:: WHAT YOU WILL DO ::
Start at the line holding "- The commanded". Write out that line and each one after it to the end of the data, unchanged.

(Data excerpts)
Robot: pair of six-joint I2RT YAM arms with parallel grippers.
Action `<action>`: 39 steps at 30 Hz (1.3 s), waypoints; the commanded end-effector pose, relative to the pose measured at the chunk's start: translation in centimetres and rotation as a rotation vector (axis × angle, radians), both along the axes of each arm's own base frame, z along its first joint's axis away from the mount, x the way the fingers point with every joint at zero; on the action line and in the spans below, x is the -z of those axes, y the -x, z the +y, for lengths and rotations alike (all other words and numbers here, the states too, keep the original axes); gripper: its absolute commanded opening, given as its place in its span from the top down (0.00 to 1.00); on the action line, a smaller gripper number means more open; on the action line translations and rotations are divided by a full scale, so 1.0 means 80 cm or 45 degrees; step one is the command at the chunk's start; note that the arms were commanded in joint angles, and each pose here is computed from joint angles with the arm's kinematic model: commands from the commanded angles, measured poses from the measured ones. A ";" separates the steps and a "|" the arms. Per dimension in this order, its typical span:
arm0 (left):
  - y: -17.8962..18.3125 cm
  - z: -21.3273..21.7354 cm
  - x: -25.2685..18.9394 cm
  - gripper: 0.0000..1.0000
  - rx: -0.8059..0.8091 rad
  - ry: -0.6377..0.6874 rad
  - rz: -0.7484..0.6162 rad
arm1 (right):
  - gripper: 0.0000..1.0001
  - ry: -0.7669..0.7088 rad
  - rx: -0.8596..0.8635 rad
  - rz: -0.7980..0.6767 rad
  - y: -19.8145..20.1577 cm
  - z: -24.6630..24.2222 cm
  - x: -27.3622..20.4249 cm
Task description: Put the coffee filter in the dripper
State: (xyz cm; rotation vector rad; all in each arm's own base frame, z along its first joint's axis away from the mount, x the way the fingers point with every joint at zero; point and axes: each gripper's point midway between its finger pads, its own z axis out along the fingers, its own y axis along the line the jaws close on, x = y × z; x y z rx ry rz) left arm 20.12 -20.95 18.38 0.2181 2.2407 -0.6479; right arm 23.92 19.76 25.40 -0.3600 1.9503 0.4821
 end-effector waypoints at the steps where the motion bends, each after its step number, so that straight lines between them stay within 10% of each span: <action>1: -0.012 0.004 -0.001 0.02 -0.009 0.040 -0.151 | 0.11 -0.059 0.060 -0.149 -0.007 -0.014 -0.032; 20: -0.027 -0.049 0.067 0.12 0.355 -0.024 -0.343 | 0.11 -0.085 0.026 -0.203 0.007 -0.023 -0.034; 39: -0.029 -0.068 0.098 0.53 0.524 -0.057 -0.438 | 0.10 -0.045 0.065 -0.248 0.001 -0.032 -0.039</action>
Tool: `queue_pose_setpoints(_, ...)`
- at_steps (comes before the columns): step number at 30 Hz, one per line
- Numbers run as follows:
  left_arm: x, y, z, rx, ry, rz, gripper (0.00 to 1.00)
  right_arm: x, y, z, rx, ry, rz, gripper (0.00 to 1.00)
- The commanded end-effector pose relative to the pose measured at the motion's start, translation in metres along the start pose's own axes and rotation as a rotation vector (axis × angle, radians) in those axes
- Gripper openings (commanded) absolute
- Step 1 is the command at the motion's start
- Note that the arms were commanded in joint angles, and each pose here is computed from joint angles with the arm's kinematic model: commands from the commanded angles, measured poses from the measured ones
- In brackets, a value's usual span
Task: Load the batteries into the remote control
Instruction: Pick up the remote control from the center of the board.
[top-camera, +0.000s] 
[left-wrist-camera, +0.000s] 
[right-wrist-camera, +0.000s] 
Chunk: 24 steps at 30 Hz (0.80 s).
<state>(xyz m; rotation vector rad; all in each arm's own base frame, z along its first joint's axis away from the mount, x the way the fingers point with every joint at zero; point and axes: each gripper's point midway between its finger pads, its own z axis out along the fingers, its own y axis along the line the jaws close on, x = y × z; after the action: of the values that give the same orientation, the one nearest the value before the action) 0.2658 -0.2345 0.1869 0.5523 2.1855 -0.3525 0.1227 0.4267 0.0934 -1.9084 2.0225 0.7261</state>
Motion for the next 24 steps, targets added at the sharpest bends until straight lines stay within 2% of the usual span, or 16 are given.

:: RESULT OF THE TASK ::
- The commanded end-effector pose relative to the pose measured at the motion's start, translation in metres along the start pose's own axes and rotation as a rotation vector (axis × angle, radians) in those axes
- Gripper openings (commanded) absolute
- Step 1 is the command at the motion's start
- Note that the arms were commanded in joint angles, and each pose here is computed from joint angles with the arm's kinematic model: commands from the commanded angles, measured poses from the measured ones
- In brackets, a value's usual span
Task: Load the batteries into the remote control
Instruction: Pick up the remote control from the center of the board.
[top-camera, +0.000s] 
[left-wrist-camera, +0.000s] 
[right-wrist-camera, +0.000s] 
Chunk: 24 steps at 30 Hz (0.80 s).
<state>(xyz m; rotation vector rad; all in each arm's own base frame, z along its first joint's axis away from the mount, x the way the fingers point with every joint at zero; point and axes: each gripper's point midway between its finger pads, its own z axis out along the fingers, its own y axis along the line the jaws close on, x = y × z; after the action: of the values that give the same orientation, the one nearest the value before the action) 0.2658 -0.2345 0.1869 0.5523 2.1855 -0.3525 0.1227 0.4267 0.0934 -1.9084 2.0225 0.7261</state>
Motion for the next 24 steps, targets added at the sharpest bends until straight lines stay within 2% of the usual span, or 16 are given.

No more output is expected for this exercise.